DATA EXCERPT:
────────────────────

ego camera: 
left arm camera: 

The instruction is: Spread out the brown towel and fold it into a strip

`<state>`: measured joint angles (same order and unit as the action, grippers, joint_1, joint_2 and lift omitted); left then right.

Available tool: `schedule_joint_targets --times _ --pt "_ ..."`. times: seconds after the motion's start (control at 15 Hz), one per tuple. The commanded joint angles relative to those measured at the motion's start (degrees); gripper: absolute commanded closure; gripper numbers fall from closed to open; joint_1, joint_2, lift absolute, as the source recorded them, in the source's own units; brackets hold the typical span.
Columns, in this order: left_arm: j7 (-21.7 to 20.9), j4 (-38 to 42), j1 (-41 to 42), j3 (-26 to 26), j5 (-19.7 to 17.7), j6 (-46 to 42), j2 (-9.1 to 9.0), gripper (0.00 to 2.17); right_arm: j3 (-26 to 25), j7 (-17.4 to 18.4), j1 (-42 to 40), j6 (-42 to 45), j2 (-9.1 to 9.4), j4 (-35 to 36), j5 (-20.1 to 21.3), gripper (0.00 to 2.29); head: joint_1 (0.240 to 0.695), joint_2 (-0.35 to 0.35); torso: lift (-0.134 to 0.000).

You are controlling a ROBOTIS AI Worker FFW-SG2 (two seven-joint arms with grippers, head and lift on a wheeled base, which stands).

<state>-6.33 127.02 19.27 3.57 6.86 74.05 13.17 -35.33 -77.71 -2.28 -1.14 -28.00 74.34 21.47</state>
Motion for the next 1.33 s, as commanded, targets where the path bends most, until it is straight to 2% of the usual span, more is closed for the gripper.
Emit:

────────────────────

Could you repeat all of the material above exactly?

ego camera: 
left arm camera: 

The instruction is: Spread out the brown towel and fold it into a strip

`<state>`: measured joint angles (same order and unit as the action, grippers, joint_1, joint_2 and lift omitted); left then right.

Available tool: `schedule_joint_targets --times _ --pt "_ ..."`. times: seconds after the motion's start (control at 15 Hz), one per tuple. The commanded joint angles relative to those measured at the motion's start (degrees); gripper: absolute commanded closure; gripper numbers fall from closed to open; joint_1, joint_2, lift absolute, as the source recorded them, in the source's own units; brackets hold the typical span.
Columns, in this order: left_arm: j7 (-21.7 to 20.9), j4 (-38 to 42), j1 (-41 to 42), j3 (-26 to 26), j5 (-19.7 to 17.7), j6 (-46 to 42), j2 (-9.1 to 9.0), gripper (0.00 to 2.17); right_arm: j3 (-26 to 25), j7 (-17.4 to 18.4), j1 (-42 to 40), j6 (-42 to 45), j2 (-9.1 to 9.4), j4 (-35 to 36), j5 (-20.1 to 21.3), gripper (0.00 to 2.29); head: joint_1 (0.240 to 0.695), joint_2 (-0.35 to 0.35); torso: lift (-0.134 to 0.000).

You are controlling a ROBOTIS AI Worker FFW-SG2 (two seven-joint arms with grippers, head and lift on a wheeled base, which stands).

<state>-6.33 127.02 19.27 3.57 6.86 74.05 13.17 -35.33 -77.71 -2.28 -1.14 -28.00 74.34 21.47</state>
Motion for the next 1.33 s, as commanded, targets where the path bends most, until it is straight to 2% of the usual span, more is closed for the gripper.
Emit:

No further answer will be given.